But routine did not mean insignificance, said analysts.
For Moscow, the visit reaffirmed access to China’s markets and political support. For Beijing, it reinforced a partnership that helps diversify energy supplies and counterbalance US pressure.
The visits showed “whether by coincidence or design” that China has options and can maintain good relations with both Washington and Moscow, said Dylan Loh, an associate professor at Nanyang Technological University’s School of Social Sciences.
“They are not mutually exclusive,” he said.
G2, TRIANGULAR OR MULTIPOLAR ORDER?
Beyond Trump and Putin, a series of leaders – particularly from Europe – have also visited Beijing, creating the optics of multiple countries courting China, Loh added.
For Ivanov, the visits reinforced China’s image as a major power whose engagement is sought by rivals, partners and hedging states alike.
To Washington, the message was that Beijing has other strategic options; to Moscow, it was that Russia remains central to China’s wider diplomatic architecture, he said.
China and Russia also sought to put that message in broader ideological terms. In a joint statement released during Putin’s visit, both sides called for a more multipolar world order and criticised what they cast as unilateralism and bloc confrontation.
That language was in keeping with Beijing and Moscow’s long-running push to present themselves as defenders of a world order less dominated by the US and its allies.
Analysts asserted that Beijing does not want to be locked into a US-China “G2”, even if Trump appears drawn to leader-level bargaining between the world’s two largest economies.
“I do not think China places too much weight (on) the idea of a G2,” said Loh.
“Their declared policy has always been one of a multipolar order,” he added.
Li Yaqi, a research assistant specialising in international relations at the S Rajaratnam School of International Studies, said the picture is more complicated than a simple yes or no.

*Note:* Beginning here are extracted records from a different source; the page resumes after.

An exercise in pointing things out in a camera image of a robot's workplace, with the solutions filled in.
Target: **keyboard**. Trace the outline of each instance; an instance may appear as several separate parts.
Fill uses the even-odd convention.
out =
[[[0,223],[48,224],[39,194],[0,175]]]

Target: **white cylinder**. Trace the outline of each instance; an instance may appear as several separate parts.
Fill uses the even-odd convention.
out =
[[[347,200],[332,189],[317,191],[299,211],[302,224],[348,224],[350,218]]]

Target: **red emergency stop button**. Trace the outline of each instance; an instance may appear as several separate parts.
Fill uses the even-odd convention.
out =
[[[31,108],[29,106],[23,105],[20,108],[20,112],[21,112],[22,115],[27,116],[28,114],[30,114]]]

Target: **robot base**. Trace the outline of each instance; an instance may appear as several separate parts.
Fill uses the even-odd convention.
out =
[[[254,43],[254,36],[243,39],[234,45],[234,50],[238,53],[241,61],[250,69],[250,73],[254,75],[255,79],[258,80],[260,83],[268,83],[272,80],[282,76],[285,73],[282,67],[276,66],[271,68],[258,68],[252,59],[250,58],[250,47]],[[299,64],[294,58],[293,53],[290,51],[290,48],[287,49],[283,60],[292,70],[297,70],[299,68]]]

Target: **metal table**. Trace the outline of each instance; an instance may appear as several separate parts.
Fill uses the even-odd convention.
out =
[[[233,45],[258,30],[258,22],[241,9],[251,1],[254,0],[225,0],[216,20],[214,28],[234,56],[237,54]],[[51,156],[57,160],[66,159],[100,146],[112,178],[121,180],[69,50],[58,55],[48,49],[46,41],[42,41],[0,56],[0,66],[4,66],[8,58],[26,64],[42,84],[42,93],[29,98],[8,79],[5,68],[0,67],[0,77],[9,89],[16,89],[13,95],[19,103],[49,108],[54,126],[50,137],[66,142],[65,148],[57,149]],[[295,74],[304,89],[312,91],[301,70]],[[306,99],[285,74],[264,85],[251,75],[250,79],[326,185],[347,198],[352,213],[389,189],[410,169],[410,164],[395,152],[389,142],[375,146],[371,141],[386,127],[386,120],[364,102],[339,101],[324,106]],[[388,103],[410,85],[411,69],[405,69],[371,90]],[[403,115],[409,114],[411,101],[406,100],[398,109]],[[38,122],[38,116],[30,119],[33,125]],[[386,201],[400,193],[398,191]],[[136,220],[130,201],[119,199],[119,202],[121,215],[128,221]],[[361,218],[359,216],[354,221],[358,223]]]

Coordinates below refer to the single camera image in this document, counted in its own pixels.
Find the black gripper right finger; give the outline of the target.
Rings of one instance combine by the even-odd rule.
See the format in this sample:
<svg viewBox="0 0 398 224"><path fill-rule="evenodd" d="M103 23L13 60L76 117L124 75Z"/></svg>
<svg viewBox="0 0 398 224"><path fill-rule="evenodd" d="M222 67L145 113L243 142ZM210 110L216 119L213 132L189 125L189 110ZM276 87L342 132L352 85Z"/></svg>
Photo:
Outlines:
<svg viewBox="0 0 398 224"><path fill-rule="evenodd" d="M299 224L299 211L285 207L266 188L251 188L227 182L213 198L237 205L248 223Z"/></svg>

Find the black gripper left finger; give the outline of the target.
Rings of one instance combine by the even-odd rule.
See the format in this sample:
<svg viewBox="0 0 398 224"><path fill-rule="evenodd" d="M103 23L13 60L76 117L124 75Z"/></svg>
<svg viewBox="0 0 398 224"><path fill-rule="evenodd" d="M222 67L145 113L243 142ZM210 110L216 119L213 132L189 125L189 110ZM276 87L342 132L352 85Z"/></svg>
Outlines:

An institutional G2 – where the US and China coordinate global governance on issues such as financial stability, climate, pandemics and public goods – is “not what is emerging”, he said.
“Trump likes G2 language because it gives him dealmaking flexibility and personal control,” he said.
Beijing, however, rejects the term because it does not want to be seen as entering a great-power condominium with Washington, Li added.
That would risk creating expectations that China should share the burden of managing global order, while also unsettling the Global South.
What looks more plausible is a thinner, more transactional form of G2, built around leader-level bargaining, selective crisis management and limited restraint in some areas, Li said.